Voyager's crew are invited to the post-race celebrations, allowing the newlywed Tom and B'Elanna to leave in the Delta Flyer for their honeymoon.

== Continuity ==
Keith R.A. DeCandido writing for Reactor in 2021 noted the following items for continuity:

- The Delta Flyer was rebuilt following its destruction in "Unimatrix Zero."
- Torres mentions that Paris was expelled from Starfleet Academy, but he was not; Paris graduated and served in Starfleet as a junior officer before being involved in an event that resulted in the death of others. The actor Robert Duncan McNeill previously portrayed Nicholas Locarno in The Next Generation episode "The First Duty" in which Locarno was expelled after accepting responsibility for the death of a fellow cadet.
- Paris' and Torres' marriage would be the fifth of Star Trek regular characters to-date, following the O’Brien-Ishikawa wedding in The Next Generation's "Data’s Day," Lwaxana-Odo in Deep Space Nine's "The Muse," Dax-Worf in "You Are Cordially Invited," and Sisko-Yates in "'‘Til Death Do Us Part." The next one would be Riker-Troi in Star Trek: Nemesis.
- Three Deep Space Nine guest stars appear in this episode: Brian George who played Richard Bashir in "Doctor Bashir, I Presume?"; Patrick Kilpatrick who played Reese in "The Siege of AR-558," and Razik in "Initiations"; and Cyia Batten who played Tora Ziyal in "Indiscretion" and "Return to Grace". Batten would next appear in the Star Trek: Enterprise episode "Bound" as Navaar.
- This episode was actually filmed before "Imperfection" but aired after; this is evident as Tom can be seen wearing his wedding ring in the previous episode.

== Reception ==
Digital Spy noted that this episode focuses on the relationship between Tom and B'Elanna, and also involves a race in space. Comic Book Resources ranked Tom and B'Elanna the sixth best romantic relationship of the Star Trek franchise. SyFy said this a was Tom Paris-centric episode, and praised it for exploring the rockier side of relationships as it delves into the Tom-B'Elanna romance.

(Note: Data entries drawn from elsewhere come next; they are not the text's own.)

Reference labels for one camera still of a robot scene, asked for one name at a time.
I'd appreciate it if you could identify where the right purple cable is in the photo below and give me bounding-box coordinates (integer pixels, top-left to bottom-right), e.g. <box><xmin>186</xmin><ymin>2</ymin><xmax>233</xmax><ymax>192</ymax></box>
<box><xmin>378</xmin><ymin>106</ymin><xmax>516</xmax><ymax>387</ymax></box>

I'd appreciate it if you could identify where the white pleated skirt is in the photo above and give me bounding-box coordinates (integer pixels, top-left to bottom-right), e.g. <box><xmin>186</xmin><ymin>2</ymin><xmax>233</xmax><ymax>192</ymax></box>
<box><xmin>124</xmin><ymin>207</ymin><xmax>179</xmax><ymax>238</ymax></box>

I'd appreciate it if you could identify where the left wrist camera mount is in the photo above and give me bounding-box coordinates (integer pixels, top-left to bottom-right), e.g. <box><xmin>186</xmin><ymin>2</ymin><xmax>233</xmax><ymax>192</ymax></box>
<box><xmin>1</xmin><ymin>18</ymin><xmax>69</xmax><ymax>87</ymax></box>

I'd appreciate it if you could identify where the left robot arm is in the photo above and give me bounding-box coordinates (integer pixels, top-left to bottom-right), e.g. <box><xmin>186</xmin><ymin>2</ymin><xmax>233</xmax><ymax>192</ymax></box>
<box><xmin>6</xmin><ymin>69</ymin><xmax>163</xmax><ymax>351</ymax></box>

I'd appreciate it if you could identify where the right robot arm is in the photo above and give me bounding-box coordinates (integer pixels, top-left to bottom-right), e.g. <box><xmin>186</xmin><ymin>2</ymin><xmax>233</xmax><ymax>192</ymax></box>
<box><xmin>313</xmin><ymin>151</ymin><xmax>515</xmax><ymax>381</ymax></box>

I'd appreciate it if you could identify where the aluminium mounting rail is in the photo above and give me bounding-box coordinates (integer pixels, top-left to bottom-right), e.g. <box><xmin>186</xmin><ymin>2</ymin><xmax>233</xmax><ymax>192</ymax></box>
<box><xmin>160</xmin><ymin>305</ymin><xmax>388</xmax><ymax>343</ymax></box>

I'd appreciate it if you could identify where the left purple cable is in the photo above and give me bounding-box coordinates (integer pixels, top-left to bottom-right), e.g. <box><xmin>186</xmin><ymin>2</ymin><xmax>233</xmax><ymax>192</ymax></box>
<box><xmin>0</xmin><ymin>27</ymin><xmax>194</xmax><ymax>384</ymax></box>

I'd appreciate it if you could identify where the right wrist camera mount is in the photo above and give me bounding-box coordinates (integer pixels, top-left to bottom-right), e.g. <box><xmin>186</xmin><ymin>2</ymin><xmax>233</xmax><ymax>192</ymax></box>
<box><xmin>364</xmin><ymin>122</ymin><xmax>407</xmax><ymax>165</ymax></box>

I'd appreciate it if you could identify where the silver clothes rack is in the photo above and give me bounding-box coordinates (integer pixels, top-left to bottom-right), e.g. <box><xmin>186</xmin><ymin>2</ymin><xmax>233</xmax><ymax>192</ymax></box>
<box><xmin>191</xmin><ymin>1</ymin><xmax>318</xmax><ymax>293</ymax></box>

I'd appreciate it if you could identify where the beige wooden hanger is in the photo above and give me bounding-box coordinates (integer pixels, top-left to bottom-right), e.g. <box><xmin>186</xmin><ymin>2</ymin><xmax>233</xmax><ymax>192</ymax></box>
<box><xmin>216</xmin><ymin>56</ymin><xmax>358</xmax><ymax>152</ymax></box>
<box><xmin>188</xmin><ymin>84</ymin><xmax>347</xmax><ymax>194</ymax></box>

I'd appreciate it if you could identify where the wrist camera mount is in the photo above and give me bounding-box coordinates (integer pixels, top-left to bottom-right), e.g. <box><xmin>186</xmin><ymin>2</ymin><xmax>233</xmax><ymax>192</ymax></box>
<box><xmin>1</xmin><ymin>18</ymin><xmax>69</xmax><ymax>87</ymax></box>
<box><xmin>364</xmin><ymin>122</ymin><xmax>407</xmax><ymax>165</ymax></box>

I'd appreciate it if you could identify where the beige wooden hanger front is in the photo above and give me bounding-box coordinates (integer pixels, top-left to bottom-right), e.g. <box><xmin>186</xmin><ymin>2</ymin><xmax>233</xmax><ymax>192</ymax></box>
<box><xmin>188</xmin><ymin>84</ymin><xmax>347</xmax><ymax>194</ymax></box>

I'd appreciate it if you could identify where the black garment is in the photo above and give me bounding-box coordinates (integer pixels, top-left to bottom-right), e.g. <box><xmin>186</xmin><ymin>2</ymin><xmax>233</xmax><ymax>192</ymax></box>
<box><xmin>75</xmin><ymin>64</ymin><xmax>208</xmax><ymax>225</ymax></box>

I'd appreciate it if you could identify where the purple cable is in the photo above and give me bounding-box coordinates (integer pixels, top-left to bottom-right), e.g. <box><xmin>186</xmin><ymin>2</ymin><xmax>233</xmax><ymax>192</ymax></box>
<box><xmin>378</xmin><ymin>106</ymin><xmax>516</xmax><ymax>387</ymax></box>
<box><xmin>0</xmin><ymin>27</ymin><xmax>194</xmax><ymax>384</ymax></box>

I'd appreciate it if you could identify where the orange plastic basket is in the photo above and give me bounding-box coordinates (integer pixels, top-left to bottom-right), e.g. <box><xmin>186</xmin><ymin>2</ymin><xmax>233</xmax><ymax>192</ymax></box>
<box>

Keith R.A. DeCandido writing for Reactor said that the episode is "fine" because the idea of sports instead of war "is a good one" and a perfect role for Voyager was as a "neutral party (and provider of medical help)," noting it is what Voyager should've been doing more often (e.g., at the station near the Nekrit Expanse in "Fair Trade", and the Markonian Outpost in "Survival Instinct"). However, he was critical of several other things, including Torres' line, "I kind of like the sound of Tom Torres" stating that in the "24th century" it was "absurd" to even be arguing whether the woman would take the last name of the man since even now in the real-world, the tradition "has been increasingly less common for the past fifty years or so." He summed up by saying that it was "a good premise...decently executed."

== Home media releases ==
On December 21, 2003, this episode was released on DVD as part of a Season 7 boxset; Star Trek Voyager: Complete Seventh Season.